## WORK ITEM
Under this line is a listing; return exactly the lines starting at the one with "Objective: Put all" and running down to the one with "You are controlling", and leave out its pictures.

## DATA TO PROCESS
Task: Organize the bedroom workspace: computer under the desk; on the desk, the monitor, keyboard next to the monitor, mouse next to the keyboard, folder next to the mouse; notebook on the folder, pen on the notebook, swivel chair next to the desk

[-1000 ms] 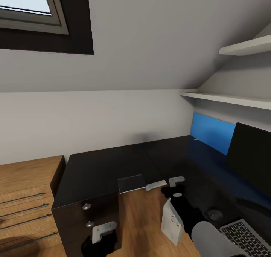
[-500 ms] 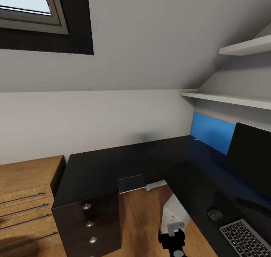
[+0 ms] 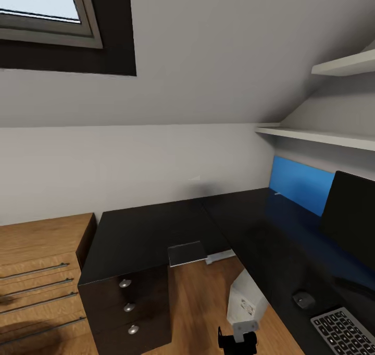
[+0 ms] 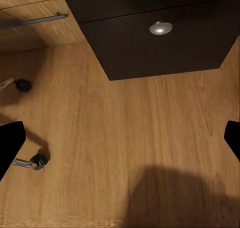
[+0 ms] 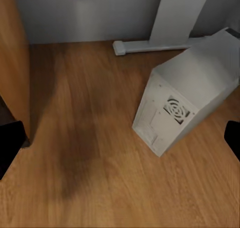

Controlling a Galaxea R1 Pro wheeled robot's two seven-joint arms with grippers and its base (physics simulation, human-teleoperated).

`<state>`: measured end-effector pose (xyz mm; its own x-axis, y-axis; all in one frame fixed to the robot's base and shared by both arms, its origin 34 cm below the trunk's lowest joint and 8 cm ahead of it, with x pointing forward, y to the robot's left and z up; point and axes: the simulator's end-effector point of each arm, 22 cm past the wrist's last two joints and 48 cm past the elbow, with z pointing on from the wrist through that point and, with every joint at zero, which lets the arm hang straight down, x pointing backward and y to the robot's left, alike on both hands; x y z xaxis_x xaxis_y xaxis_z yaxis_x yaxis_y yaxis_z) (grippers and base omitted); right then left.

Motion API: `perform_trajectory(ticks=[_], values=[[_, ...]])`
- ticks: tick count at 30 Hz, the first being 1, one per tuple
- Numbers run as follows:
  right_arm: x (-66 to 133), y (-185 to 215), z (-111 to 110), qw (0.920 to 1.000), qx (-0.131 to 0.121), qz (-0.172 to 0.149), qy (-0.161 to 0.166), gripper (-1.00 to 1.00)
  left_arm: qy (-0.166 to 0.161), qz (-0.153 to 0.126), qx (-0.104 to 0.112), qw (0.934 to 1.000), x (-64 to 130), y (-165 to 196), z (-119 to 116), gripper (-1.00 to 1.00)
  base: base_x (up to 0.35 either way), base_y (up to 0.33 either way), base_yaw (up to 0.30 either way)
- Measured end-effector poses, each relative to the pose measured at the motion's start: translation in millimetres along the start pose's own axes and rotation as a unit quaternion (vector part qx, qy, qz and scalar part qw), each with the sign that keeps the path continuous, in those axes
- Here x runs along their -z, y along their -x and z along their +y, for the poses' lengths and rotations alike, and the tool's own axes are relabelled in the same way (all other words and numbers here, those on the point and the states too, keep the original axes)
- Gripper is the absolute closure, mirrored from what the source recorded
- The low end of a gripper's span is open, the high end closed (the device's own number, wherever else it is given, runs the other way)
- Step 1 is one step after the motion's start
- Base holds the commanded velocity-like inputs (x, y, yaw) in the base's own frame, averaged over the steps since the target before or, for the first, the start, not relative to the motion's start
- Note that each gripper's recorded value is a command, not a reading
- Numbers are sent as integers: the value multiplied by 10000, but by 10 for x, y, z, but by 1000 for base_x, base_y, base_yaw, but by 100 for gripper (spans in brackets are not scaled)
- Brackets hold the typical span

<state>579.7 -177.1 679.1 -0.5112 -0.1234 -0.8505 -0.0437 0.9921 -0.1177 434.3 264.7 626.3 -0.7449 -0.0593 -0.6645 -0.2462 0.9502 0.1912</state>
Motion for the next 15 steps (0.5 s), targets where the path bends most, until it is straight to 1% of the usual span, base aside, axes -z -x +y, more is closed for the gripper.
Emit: perform_trajectory(ticks=[9,15], values=[[-4,26,-35,10000,-16,-67,-24,-100,29,58,-21,10000,0,-61,0,-100,0,0,277],[-4,27,-37,10000,-17,-69,-26,-100,75,189,-88,9998,9,-204,-16,-100,-1,0,279]])
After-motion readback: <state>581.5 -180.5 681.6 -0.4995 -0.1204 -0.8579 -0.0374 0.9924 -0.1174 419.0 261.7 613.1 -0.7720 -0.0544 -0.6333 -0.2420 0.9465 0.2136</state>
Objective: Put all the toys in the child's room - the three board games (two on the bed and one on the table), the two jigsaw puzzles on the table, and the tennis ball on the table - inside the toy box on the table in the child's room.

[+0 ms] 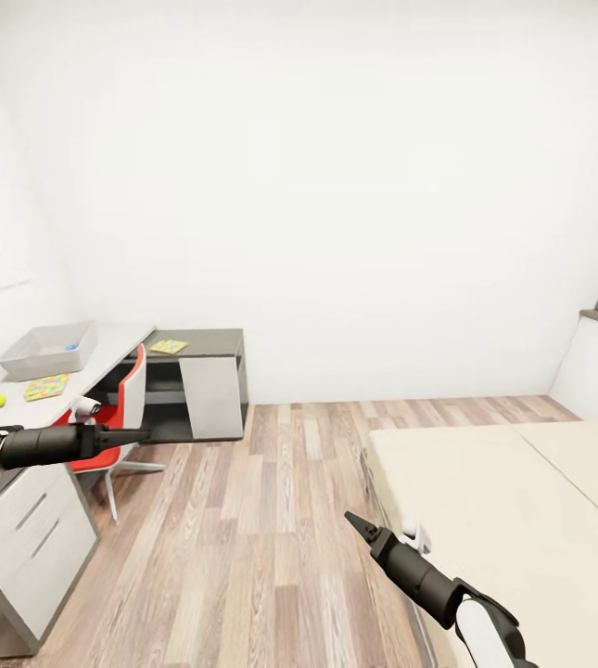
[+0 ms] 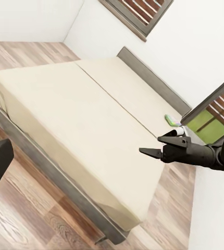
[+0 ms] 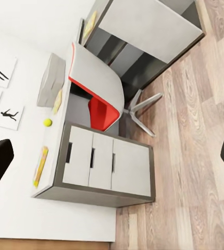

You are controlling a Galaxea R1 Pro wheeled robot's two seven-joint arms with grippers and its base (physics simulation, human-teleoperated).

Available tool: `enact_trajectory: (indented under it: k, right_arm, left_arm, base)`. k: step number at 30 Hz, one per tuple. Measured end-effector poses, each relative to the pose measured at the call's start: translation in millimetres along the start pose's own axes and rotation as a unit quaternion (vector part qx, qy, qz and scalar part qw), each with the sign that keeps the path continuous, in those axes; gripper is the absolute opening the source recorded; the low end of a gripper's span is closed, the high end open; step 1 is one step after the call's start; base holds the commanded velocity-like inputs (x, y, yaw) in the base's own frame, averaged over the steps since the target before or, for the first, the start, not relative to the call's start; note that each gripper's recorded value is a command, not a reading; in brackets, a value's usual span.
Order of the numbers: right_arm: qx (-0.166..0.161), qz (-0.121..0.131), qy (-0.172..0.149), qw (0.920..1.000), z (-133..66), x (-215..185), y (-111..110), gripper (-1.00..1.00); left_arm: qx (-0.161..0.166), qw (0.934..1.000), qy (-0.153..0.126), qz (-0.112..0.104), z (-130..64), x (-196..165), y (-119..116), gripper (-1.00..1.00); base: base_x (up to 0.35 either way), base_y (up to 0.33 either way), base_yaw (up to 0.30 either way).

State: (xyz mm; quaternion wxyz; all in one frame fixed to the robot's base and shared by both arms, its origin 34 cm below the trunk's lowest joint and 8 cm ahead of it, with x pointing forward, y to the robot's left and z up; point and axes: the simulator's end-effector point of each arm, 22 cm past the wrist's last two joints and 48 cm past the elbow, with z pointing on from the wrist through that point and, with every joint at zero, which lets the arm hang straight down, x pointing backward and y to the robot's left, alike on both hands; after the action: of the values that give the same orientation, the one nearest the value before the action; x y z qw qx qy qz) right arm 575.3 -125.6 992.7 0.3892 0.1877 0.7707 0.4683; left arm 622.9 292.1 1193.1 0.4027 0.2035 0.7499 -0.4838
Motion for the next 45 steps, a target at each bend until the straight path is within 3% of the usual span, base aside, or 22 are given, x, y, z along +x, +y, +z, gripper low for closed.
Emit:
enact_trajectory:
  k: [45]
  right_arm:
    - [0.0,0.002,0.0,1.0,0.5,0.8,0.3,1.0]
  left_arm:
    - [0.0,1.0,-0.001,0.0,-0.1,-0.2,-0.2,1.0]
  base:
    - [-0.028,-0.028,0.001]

## REPLY TO THE EXERCISE
Objective: Put all the toys in the child's room - the three board games (two on the bed and one on the table), the two jigsaw puzzles on the table, and the tennis ball on the table - inside the toy box on the table in the child's room.

[+0 ms] 
[+0 ms] 
[+0 ms] 

You are controlling a Galaxea R1 Pro wheeled robot's two seven-joint arms with grippers and its base (physics simulation, human-teleoperated).

Fully answered, the exercise is complete.